Return each line of the data below that contains the string "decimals".

## LISTED ENTRIES
════
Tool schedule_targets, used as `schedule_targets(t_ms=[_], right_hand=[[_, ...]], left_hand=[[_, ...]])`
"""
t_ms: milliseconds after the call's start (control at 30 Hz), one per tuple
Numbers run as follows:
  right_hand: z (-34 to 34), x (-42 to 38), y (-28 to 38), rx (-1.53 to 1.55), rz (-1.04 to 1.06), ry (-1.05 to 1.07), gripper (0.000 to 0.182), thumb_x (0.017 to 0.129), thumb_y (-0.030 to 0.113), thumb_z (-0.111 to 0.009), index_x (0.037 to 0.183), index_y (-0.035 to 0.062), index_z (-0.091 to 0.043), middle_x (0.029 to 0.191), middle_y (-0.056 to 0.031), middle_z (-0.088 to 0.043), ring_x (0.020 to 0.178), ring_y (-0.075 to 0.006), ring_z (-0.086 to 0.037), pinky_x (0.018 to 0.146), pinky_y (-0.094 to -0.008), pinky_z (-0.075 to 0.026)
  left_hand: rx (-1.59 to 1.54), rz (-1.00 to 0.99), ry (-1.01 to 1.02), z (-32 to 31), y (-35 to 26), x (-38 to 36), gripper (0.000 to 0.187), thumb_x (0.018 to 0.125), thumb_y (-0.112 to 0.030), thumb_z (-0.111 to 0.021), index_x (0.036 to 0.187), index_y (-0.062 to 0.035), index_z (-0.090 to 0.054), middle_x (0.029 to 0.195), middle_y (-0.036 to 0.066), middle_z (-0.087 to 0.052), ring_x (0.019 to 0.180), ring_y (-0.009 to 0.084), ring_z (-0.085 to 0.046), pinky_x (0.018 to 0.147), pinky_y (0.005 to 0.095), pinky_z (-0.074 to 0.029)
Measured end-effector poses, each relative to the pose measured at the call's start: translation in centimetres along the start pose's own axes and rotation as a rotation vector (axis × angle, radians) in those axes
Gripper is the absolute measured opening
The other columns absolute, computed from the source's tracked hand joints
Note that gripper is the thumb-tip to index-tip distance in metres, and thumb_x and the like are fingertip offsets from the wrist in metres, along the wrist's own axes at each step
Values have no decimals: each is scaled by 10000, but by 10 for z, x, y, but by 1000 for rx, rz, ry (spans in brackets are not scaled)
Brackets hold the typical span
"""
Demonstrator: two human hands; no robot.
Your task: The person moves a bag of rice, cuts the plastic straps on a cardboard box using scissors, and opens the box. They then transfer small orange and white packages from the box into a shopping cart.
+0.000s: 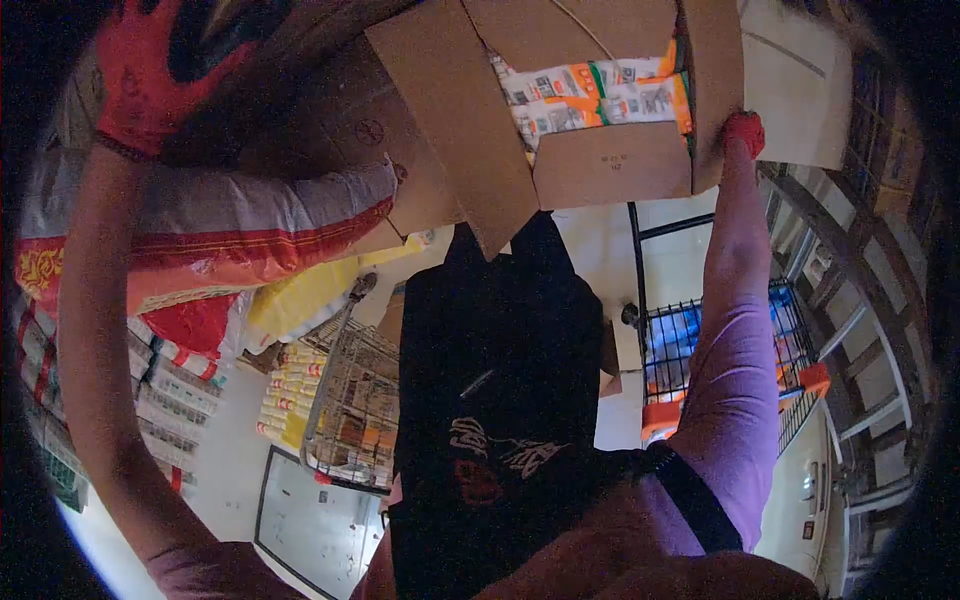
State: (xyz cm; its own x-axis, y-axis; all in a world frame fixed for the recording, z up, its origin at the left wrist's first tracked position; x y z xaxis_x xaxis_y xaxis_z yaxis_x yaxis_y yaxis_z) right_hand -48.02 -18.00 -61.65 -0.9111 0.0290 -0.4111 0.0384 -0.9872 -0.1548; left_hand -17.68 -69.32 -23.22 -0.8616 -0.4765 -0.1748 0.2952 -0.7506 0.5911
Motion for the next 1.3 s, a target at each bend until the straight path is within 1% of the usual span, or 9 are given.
schedule_targets(t_ms=[267,433,500,567,767,933,1033,1200,1300], right_hand=[[-59,21,-16,315,-175,127,453,770,250,-575,1180,61,-552,1221,-186,-548,1102,-372,-536,962,-484,-374],[46,-115,62,115,83,-455,575,758,232,-604,1271,48,-420,1243,-171,-484,1211,-324,-396,995,-482,-320],[69,-163,78,205,527,-551,535,744,200,-605,1249,101,-462,1209,-142,-510,1188,-299,-427,1005,-511,-291],[81,-203,100,107,630,-63,445,772,198,-565,1210,143,-504,1183,-108,-535,1164,-278,-454,1012,-535,-267],[18,-242,103,-90,867,-18,356,823,214,-487,1168,151,-547,1139,-75,-573,1143,-258,-482,1036,-584,-213],[52,-239,127,-414,944,195,389,812,303,-461,1130,117,-585,1177,-112,-574,1135,-293,-505,1022,-543,-290],[79,-248,118,-364,782,593,401,888,342,-390,1049,66,-631,1130,-150,-609,1074,-323,-559,964,-470,-382],[65,-317,4,-170,482,588,489,815,463,-505,1030,45,-639,1064,-177,-630,1027,-342,-584,895,-433,-445],[85,-375,-3,-86,147,507,599,795,556,-518,1046,24,-625,1102,-200,-607,1045,-350,-568,918,-440,-422]], left_hand=[[-215,-154,101,2,18,3,1009,538,-374,-802,1403,-213,-307,1407,265,-220,1287,472,-227,1026,558,-243],[-176,-375,-174,-2,14,12,947,586,-416,-787,1380,-150,-345,1424,218,-222,1310,451,-207,1014,586,-258],[-228,-410,-85,14,11,15,932,600,-436,-781,1371,-131,-356,1430,199,-224,1324,442,-189,1011,594,-261],[-247,-414,-89,10,9,18,907,623,-452,-764,1368,-129,-359,1434,197,-219,1332,438,-171,1010,591,-267],[-333,-396,-11,15,8,18,866,677,-471,-723,1379,-129,-348,1452,193,-190,1344,426,-146,1013,576,-273],[-310,-370,39,24,7,21,866,695,-485,-695,1394,-131,-326,1466,184,-174,1350,415,-138,1033,552,-255],[-359,-370,5,22,4,16,881,687,-472,-697,1399,-121,-315,1466,183,-174,1350,413,-135,1051,536,-237],[-366,-407,-65,21,7,16,894,675,-434,-701,1404,-102,-304,1469,185,-171,1354,403,-133,1069,520,-211],[-417,-396,-43,27,7,14,881,679,-430,-694,1400,-101,-309,1472,188,-165,1357,397,-129,1073,519,-204]])
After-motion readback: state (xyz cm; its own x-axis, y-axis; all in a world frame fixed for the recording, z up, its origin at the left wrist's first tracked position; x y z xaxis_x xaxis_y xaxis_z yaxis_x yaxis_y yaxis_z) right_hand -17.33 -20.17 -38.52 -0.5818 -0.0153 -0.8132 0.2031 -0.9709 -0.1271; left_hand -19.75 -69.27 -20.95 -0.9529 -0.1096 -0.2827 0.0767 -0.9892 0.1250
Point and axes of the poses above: each hand's wrist, its own x-axis towards the middle knuckle, its own z-axis out of the back of the hand, y = z × x, the point moved 1 cm from there along x, towards the middle knuckle
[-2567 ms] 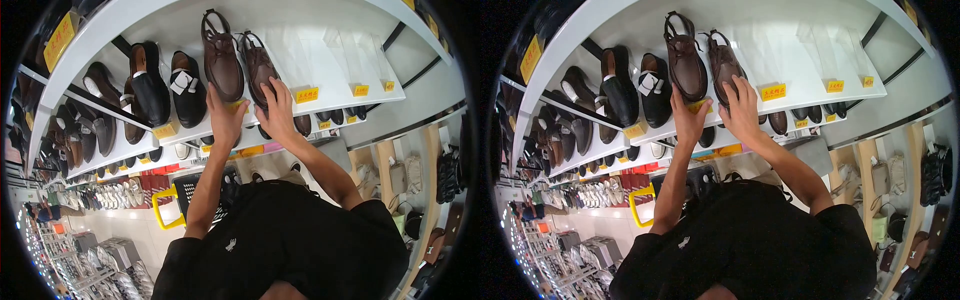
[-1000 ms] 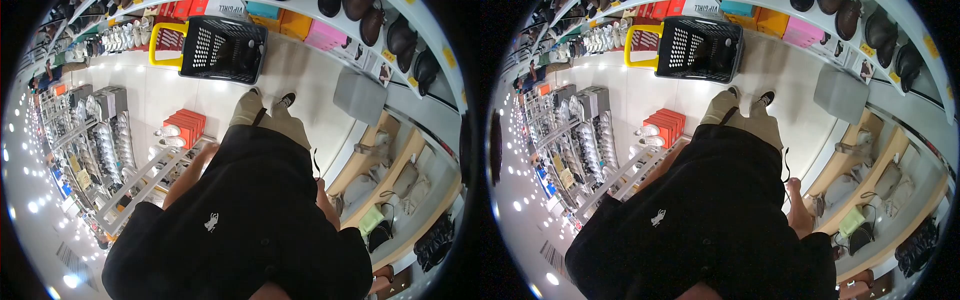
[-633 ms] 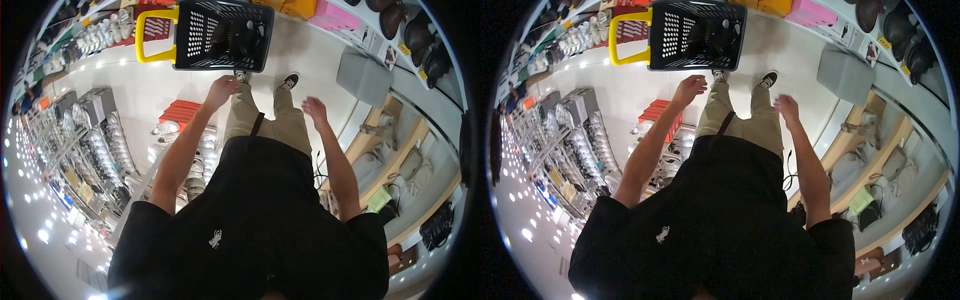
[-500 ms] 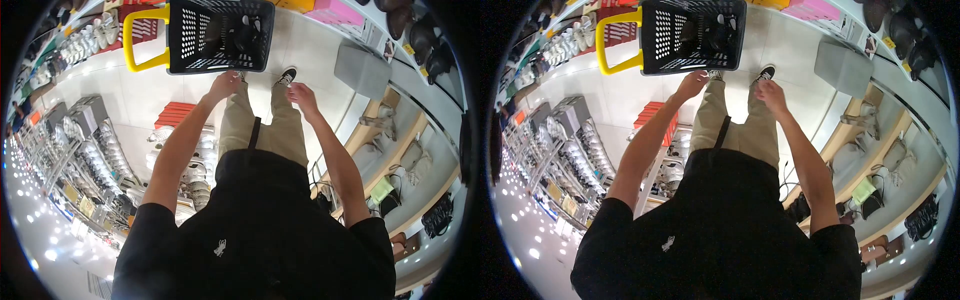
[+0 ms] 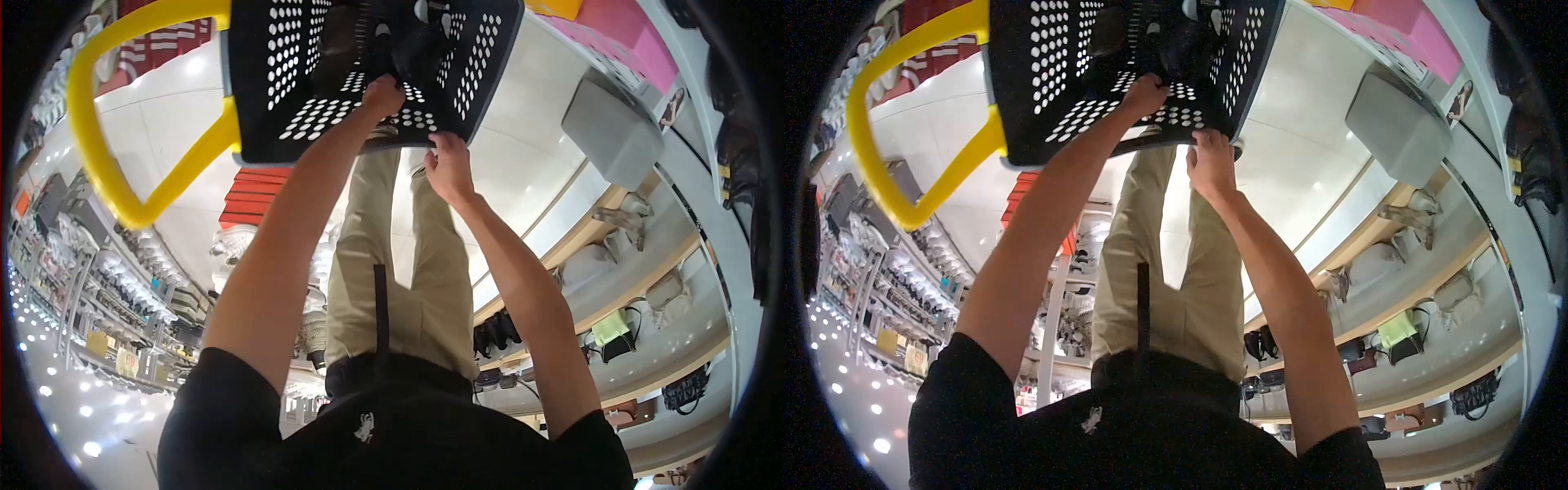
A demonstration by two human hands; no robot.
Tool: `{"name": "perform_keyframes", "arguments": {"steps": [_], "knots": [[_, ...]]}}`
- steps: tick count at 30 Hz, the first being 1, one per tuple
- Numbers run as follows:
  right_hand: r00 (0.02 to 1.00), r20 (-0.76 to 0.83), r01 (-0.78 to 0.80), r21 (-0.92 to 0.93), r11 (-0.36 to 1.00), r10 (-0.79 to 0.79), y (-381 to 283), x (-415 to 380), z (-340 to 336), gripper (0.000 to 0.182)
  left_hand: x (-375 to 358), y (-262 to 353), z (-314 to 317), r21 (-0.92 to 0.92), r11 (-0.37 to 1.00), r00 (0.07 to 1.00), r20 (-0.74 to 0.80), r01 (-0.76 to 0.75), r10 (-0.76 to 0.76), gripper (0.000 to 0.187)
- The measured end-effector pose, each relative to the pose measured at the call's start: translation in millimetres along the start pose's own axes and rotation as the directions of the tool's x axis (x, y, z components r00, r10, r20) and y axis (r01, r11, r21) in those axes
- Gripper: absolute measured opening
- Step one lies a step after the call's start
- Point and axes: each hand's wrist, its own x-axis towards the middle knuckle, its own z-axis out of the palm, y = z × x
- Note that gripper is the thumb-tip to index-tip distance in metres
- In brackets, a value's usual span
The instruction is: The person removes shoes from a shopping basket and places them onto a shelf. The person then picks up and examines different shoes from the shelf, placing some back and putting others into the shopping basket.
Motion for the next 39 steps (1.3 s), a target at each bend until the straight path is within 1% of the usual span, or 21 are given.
{"name": "perform_keyframes", "arguments": {"steps": [4,6,7,9,10,11,13,15,16,18,19,22,24,27,29,30,32,34,35,37,39], "knots": [[0.991,0.125,0.054,-0.045,0.998,-0.048,6,21,3,0.037,61,3,51,-0.339,0.903,0.946,-0.089,0.265,-0.312,0.098],[0.965,0.228,0.122,0.051,0.991,-0.13,14,37,-4,0.038,81,12,74,-0.41,0.86,0.894,-0.192,0.303,-0.406,0.098],[0.955,0.295,-0.047,0.207,0.977,-0.017,13,49,-9,0.038,87,16,78,-0.443,0.84,0.86,-0.243,0.314,-0.449,0.099],[0.87,0.464,-0.396,0.456,0.797,0.167,13,69,-13,0.037,95,21,68,-0.42,0.83,0.872,-0.154,0.368,-0.465,0.1],[0.911,0.388,-0.324,0.471,0.821,0.137,38,78,13,0.036,93,23,59,-0.401,0.825,0.874,-0.106,0.399,-0.474,0.101],[0.902,0.401,-0.393,0.607,0.691,0.161,53,91,28,0.036,93,21,54,-0.383,0.845,0.888,-0.118,0.373,-0.445,0.102],[0.647,0.574,-0.685,0.727,0.051,0.502,52,120,40,0.034,95,16,39,-0.345,0.887,0.916,-0.144,0.308,-0.374,0.102],[0.509,0.645,-0.666,0.714,-0.214,0.57,77,142,76,0.032,120,-16,33,-0.538,0.832,0.94,-0.195,0.136,-0.28,0.085],[0.437,0.684,-0.633,0.695,-0.34,0.584,86,148,92,0.032,98,-3,1,-0.752,0.646,0.937,-0.121,0.129,-0.328,0.075],[0.426,0.727,-0.462,0.687,-0.561,0.539,85,163,122,0.035,63,10,-56,-0.883,0.456,0.96,-0.022,0.111,-0.277,0.067],[0.404,0.765,-0.404,0.641,-0.652,0.501,92,174,138,0.037,48,8,-67,-0.865,0.491,0.955,-0.048,0.107,-0.292,0.064],[0.555,0.631,-0.2,0.734,-0.649,0.542,110,200,172,0.039,3,8,-88,-0.838,0.515,0.949,0.013,0.181,-0.314,0.061],[0.863,0.304,-0.244,0.95,-0.194,0.403,248,213,304,0.051,-8,-17,-72,-0.881,0.403,0.947,0.131,0.247,-0.294,0.06],[0.695,0.523,-0.208,0.803,-0.558,0.494,150,228,191,0.05,-8,-23,-70,-0.886,0.312,0.931,0.277,0.343,-0.237,0.054],[0.612,0.597,-0.106,0.711,-0.695,0.518,175,235,208,0.052,-3,-25,-70,-0.895,0.236,0.921,0.337,0.378,-0.196,0.052],[0.691,0.467,0.006,0.76,-0.65,0.552,128,241,186,0.048,5,-26,-65,-0.907,0.167,0.914,0.353,0.387,-0.199,0.052],[0.628,0.537,-0.063,0.757,-0.65,0.564,142,246,196,0.045,6,-26,-69,-0.93,0.094,0.93,0.343,0.356,-0.129,0.055],[0.505,0.66,-0.248,0.728,-0.639,0.556,134,243,175,0.031,11,-31,-63,-0.947,-0.041,0.921,0.321,0.32,-0.221,0.051],[0.49,0.666,-0.217,0.718,-0.661,0.562,128,240,170,0.031,15,-33,-60,-0.95,-0.103,0.913,0.313,0.296,-0.263,0.049],[0.465,0.675,-0.145,0.696,-0.703,0.573,129,234,166,0.032,18,-29,-62,-0.947,-0.036,0.858,0.306,0.321,-0.413,0.054],[0.591,0.667,-0.163,0.65,-0.742,0.454,128,227,161,0.037,21,-22,-65,-0.939,0.027,0.821,0.285,0.342,-0.496,0.057]]}}
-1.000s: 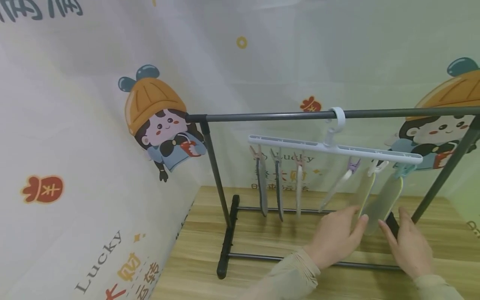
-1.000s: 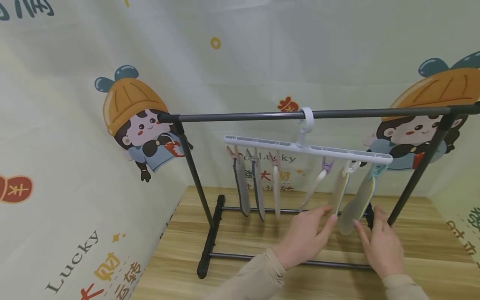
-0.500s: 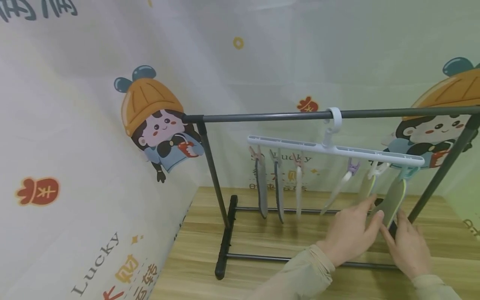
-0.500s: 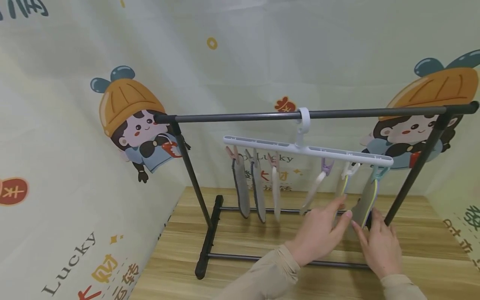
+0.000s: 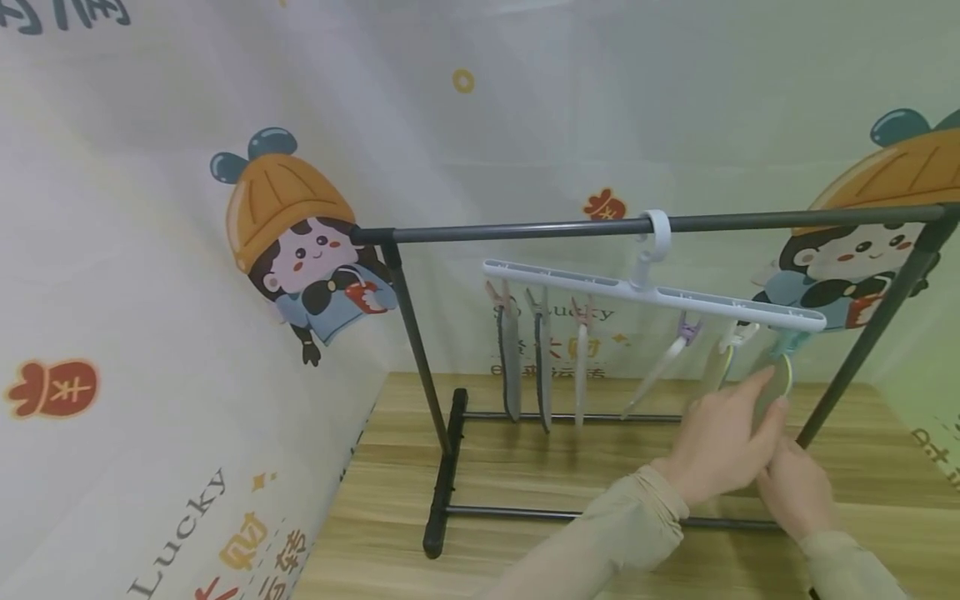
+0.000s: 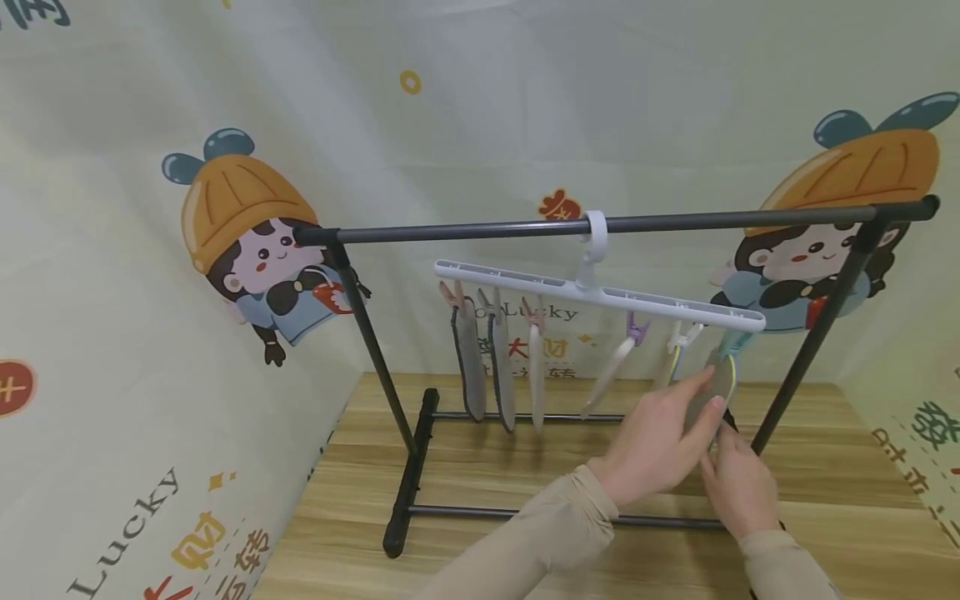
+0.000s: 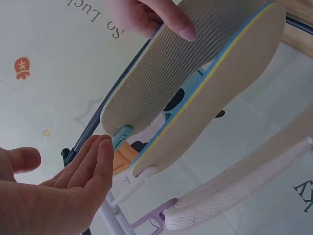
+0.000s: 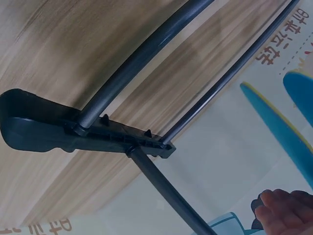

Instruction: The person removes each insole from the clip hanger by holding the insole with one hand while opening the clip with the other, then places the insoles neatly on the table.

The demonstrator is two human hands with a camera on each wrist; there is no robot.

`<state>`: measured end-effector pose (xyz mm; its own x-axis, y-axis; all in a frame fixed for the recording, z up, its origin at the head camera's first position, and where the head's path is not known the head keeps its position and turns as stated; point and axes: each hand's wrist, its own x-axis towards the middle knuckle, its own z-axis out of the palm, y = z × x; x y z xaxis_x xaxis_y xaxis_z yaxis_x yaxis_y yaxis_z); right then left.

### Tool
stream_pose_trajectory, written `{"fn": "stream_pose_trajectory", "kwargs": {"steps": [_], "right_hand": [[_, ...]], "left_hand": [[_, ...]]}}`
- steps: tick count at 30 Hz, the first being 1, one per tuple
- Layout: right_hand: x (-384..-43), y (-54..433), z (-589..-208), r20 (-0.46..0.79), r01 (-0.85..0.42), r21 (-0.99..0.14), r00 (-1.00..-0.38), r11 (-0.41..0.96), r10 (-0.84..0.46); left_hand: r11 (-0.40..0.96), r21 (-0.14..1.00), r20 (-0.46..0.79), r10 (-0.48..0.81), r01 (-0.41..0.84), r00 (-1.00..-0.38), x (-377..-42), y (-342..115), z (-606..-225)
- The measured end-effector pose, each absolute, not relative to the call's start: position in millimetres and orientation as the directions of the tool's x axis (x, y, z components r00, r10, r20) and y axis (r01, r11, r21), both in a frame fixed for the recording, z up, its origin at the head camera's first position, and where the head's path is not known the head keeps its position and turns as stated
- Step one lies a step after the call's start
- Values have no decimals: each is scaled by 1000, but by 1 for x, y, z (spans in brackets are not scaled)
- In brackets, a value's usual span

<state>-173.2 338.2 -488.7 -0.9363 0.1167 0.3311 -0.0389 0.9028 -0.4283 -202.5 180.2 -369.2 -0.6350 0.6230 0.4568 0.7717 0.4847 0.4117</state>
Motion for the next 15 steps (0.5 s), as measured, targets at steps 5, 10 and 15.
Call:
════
## ANSWER
Values have no decimals: each is scaled by 10000, but by 10 for z, x, y, but by 1000 for rx, rz, ry (spans in brackets are not scaled)
- Values have no decimals: each is scaled by 1000, but by 1 for x, y, z (spans in brackets are not scaled)

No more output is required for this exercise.